Bright spot smears on monitor
Cameras are designed to view light reflected from the scene being viewed. When you have a bright light source in the picture, it may produce a bright white spot on the monitor and a vertical white line through it. This is a problem especially at night.
Solution: Reposition camera to avoid bright light sources in the scene.
Bright background, dark foreground
A bright area in the picture causes the iris to close or the imager to reduce gain. This causes the unlit area to appear darker.
Solution: Use a camera with backlight compensation or reposition camera to avoid bright background and/or illuminate foreground to even lighting of scene.
Picture rolls when switcher changes
Line locked cameras get synchronization from the AC power supply they use. If camera power supplies are out of phase during switching, you will notice a rolling between frames from one camera to another. This can be confusing to the person monitoring the system. It can also create problems for your time lapse recorders.

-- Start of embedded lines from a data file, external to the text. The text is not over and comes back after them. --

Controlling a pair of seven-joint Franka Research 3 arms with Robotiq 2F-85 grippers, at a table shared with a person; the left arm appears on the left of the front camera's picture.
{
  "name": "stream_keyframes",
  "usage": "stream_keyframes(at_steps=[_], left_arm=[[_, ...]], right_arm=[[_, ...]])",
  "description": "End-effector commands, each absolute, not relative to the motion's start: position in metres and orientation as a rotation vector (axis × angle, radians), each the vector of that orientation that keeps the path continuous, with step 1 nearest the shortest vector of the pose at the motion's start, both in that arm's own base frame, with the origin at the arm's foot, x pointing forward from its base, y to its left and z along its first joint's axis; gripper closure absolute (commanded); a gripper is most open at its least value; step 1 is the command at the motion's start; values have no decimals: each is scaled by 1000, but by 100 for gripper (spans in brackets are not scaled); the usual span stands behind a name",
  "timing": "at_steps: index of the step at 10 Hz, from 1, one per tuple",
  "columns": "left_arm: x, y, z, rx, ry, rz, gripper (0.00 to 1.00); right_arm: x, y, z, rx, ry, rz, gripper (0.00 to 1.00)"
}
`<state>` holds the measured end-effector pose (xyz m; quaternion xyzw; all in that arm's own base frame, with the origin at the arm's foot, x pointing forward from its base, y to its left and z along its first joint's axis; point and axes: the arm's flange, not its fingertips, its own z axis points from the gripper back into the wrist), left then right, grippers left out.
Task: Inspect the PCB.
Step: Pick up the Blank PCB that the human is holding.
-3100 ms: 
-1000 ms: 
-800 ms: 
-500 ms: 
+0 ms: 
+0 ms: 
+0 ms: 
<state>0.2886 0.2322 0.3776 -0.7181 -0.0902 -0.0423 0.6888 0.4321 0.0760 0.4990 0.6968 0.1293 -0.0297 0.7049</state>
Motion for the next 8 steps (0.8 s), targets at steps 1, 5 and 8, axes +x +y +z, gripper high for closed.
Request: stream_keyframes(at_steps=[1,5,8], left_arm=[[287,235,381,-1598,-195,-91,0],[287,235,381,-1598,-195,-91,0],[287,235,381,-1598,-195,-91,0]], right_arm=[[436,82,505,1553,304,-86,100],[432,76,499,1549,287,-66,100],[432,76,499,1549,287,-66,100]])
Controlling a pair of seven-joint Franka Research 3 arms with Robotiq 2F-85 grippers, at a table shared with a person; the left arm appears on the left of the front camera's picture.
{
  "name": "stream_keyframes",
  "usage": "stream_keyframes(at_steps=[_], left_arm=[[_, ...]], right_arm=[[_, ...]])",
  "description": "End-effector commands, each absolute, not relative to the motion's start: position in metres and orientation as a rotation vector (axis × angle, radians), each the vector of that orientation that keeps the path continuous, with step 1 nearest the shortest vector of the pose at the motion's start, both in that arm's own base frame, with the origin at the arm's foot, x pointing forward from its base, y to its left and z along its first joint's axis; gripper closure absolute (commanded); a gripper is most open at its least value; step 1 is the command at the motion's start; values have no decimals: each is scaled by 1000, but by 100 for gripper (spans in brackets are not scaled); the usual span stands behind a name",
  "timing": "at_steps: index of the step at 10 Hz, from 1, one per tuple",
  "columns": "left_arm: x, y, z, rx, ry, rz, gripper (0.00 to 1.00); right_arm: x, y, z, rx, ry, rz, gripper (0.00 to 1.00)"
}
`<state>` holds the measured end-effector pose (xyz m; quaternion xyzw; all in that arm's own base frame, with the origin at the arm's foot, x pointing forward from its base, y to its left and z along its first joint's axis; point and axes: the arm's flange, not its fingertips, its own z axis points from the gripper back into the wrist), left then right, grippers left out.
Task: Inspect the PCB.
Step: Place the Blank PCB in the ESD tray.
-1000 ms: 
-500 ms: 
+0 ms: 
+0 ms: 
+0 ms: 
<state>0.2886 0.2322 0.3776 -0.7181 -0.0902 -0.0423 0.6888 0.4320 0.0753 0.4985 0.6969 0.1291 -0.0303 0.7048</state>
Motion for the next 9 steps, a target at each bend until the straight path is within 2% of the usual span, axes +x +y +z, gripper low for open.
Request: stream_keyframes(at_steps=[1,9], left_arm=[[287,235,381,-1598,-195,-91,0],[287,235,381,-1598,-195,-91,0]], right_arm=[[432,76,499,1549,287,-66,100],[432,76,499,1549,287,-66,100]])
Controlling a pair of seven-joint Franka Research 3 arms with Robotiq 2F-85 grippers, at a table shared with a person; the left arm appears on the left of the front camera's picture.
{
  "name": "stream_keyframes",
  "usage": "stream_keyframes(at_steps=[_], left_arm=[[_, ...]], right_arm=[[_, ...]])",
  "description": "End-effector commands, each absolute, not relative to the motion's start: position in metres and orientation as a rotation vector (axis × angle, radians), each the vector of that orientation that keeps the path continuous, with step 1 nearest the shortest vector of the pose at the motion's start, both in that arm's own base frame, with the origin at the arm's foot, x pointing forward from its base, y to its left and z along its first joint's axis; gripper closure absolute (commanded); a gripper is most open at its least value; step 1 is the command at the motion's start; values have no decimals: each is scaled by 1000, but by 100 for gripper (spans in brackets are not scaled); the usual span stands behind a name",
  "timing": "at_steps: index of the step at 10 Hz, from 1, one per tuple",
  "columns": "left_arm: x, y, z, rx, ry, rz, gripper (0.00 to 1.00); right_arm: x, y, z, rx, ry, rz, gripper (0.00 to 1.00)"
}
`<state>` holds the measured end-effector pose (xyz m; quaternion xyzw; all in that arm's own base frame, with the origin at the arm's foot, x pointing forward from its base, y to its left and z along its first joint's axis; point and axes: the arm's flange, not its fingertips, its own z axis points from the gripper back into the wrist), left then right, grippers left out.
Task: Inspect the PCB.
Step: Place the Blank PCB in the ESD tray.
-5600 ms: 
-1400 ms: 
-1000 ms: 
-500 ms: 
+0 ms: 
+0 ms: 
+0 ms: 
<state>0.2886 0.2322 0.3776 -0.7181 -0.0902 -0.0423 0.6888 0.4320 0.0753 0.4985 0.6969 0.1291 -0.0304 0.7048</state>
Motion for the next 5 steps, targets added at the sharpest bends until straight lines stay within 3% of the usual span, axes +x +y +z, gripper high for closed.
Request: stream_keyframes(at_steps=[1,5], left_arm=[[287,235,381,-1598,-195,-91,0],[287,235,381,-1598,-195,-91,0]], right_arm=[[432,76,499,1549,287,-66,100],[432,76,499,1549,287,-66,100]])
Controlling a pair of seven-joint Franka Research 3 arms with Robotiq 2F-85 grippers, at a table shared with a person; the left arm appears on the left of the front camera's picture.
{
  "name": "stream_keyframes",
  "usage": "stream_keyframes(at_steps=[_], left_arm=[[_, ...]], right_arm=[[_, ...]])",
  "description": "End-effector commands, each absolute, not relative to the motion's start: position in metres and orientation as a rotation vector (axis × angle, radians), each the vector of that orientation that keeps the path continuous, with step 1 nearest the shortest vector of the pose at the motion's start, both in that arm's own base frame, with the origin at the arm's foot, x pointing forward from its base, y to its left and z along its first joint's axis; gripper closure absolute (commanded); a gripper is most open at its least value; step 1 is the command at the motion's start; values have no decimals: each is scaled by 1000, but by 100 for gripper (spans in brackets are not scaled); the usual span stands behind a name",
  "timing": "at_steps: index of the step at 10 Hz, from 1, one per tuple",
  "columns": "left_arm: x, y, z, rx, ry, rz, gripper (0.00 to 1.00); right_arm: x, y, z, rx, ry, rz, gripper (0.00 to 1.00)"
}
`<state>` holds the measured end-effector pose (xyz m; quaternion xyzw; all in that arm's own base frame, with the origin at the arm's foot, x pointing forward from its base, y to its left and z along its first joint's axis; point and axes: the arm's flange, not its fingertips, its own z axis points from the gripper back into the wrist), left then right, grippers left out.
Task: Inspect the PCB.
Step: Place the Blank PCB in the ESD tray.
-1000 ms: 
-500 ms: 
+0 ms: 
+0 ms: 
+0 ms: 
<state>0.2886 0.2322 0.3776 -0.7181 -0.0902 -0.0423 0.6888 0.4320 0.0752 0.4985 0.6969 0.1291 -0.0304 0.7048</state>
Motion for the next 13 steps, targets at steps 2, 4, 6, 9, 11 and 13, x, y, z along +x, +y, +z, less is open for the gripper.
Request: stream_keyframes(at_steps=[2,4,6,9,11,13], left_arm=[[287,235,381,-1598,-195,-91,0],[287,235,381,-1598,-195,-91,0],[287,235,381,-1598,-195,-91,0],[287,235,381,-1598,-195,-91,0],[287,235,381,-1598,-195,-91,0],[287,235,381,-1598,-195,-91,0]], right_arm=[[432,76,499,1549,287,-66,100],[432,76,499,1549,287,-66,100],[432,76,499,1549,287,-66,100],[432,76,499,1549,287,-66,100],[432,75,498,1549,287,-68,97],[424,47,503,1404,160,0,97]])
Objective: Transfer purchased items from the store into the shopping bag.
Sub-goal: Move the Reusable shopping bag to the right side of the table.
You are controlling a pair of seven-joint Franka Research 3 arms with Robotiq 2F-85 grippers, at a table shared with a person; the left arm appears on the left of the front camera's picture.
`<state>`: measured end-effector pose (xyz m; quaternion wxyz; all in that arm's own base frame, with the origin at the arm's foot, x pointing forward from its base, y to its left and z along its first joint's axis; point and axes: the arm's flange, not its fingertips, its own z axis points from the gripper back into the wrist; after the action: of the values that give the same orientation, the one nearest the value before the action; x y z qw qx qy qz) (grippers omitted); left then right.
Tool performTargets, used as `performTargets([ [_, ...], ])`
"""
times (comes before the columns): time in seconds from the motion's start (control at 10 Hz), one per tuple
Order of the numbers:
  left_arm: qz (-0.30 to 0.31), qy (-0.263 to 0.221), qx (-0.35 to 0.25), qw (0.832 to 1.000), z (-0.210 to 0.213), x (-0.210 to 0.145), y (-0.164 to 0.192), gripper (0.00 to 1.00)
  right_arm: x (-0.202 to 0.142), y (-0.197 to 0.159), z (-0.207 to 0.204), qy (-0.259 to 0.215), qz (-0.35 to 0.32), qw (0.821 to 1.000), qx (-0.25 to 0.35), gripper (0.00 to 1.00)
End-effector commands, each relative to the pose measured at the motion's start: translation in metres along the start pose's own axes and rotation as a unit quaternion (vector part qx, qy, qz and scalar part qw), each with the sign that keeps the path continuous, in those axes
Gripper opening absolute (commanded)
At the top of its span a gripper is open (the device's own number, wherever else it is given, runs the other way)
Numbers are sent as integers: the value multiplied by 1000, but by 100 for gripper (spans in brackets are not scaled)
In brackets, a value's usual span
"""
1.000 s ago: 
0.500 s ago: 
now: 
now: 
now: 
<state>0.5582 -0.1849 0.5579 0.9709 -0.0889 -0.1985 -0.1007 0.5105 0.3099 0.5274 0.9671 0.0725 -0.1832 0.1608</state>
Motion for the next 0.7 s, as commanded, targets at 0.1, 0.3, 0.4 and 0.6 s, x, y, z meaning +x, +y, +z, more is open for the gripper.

Solution: Power cameras from the same phase on your electrical panel or use cameras that have a phase adjustment control.
Picture is snowy or snowy bars roll on screen
The coax cable is picking up electrical, magnetic, or radio interference. This problem is very prevalent when using inexpensive cable.
Solution: Re-route cables away from problem area and use only good quality cable.
Picture tears horizontally or snowy bars roll
The system is suffering from a ground loop(s). A ground loop is caused when camera and monitor are powered from sources using different grounds with different ground potentials. If a path for current flow (other than the coax) exists, ground loops are possible. A difference of a few millivolts can cause a ground loop. Ground loops are not predictable and may appear or disappear after the system is installed.
Solution: Install a ground loop corrector or power all camera from the same source as the monitor.
No picture at the monitor
An open or short in the cable is the most common cause. Breaks in the center conductors are caused by excessive pulling or bending, shorts are usually caused by improper connector installation.
Solution: Disconnect the cable at both ends and check with a meter.
1) From center pin to outer connector should read open. If it reads shorted, reinstall the connector. If it still reads shorted, read cable directly. If this fails and cable still reads shorted, replace cable.
2) Short one end (pin to outer), meter from other end, it should read shorted. If it reads open, check the cable directly. If the cable reads open, replace the cable.
Monitor has "ghosts"
When a video signal is not properly terminated it reflects back on itself, resulting in secondary images called "ghosts." Unless you pass the signal onto another video product, the signal needs to be terminated.
Solution: Make sure "Hi-Z/75 ohm" switch is in "75 ohm" position unless looping the video signal on to another device.